Pemkot Bogor Akan Reduksi 216 Angkot Tua, Digantikan Biskita Transpakuan

Pemkot Bogor Akan Reduksi 216 Angkot Tua

bogortraffic.com, KOTA BOGOR – Pemerintah Kota (Pemkot) Bogor terus mempercepat upaya penataan transportasi perkotaan dengan mengurangi jumlah angkutan kota (angkot) tua yang beroperasi di wilayahnya. Setidaknya 216 unit angkot yang sudah berusia di atas 20 tahun akan segera direduksi secara bertahap.

Wakil Wali Kota Bogor Jenal Mutaqin menegaskan bahwa langkah ini diambil sebagai bagian dari program modernisasi sistem transportasi publik serta peningkatan kenyamanan dan keselamatan bagi masyarakat pengguna jasa angkutan umum.

Bacaan Lainnya

“Ada sekitar 216 angkot yang sudah melebihi batas umur. Kami akan lakukan reduksi secara bertahap,” ujar Jenal Mutaqin dalam pernyataan resminya.

Pemkot Bogor tidak hanya mengurangi jumlah angkot tua, tetapi juga menggantikannya dengan moda transportasi publik modern seperti Biskita Transpakuan, sistem bus rapid transit berbasis listrik yang kini telah melayani beberapa koridor di kota hujan itu.

“Angkot yang direduksi akan digantikan oleh moda transportasi publik lain seperti Biskita Transpakuan,” lanjut Jenal.

Pemkot pun tengah merancang penambahan koridor baru untuk layanan Biskita, sehingga konektivitas antarwilayah di Kota Bogor dapat terlayani secara optimal. Jika rencana ini terealisasi, jumlah angkot di Kota Bogor akan semakin berkurang signifikan.

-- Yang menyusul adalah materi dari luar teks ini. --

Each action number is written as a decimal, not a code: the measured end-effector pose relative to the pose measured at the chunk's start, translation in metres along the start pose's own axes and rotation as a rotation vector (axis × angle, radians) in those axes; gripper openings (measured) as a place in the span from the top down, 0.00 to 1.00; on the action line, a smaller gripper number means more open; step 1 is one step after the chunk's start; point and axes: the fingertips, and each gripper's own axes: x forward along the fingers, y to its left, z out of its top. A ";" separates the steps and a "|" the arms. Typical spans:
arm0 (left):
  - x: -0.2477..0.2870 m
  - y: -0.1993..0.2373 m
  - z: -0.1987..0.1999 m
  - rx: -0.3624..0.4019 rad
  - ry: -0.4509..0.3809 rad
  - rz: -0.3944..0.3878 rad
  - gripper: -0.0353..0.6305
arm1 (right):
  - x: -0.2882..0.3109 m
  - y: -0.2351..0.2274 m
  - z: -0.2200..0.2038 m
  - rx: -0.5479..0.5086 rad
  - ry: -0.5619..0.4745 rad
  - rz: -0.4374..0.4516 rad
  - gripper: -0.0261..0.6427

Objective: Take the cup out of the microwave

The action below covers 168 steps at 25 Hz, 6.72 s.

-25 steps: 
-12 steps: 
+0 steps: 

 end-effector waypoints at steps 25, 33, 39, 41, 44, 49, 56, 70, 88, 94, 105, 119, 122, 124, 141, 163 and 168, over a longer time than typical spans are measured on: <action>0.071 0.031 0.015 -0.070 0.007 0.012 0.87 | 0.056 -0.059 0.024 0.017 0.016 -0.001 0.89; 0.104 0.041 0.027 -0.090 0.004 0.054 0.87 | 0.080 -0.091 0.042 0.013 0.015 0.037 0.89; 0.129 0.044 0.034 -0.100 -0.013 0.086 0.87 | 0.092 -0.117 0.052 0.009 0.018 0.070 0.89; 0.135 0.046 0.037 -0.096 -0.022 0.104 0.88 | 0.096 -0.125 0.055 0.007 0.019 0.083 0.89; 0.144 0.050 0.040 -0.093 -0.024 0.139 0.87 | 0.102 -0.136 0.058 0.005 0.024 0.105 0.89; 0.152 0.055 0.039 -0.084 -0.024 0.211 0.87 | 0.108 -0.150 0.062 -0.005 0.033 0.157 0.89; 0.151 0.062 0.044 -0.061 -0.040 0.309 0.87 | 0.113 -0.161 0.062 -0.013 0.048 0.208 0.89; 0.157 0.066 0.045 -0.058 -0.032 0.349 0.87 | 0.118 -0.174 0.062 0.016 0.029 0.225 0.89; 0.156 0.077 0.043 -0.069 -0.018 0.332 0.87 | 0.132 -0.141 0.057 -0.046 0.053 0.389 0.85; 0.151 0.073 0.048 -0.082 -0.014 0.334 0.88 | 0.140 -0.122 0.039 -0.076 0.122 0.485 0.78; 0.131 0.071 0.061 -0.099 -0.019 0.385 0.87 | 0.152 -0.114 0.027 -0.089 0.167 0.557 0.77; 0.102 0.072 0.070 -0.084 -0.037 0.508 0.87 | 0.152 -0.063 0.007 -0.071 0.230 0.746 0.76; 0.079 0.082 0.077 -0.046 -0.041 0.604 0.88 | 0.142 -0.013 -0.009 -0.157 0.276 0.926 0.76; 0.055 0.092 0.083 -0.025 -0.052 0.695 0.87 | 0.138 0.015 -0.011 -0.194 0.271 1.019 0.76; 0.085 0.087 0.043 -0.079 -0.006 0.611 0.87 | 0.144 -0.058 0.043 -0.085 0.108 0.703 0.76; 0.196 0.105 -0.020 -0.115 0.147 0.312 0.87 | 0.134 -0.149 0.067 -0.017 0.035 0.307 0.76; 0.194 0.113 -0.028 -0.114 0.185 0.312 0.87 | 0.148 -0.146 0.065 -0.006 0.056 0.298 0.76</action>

646 Angkot Sudah Direduksi Sejak 2019

Berdasarkan data dari Dinas Perhubungan Kota Bogor, sejak tahun 2019 hingga 2025, Pemkot telah berhasil mereduksi 646 unit angkot. Ini menunjukkan konsistensi dalam transformasi transportasi publik menuju sistem yang lebih ramah lingkungan dan terintegrasi.

Langkah ini sejalan dengan visi Kota Bogor untuk menjadi kota yang lebih tertata, nyaman, dan layak huni, serta mendukung pengurangan emisi kendaraan bermotor dan kemacetan lalu lintas.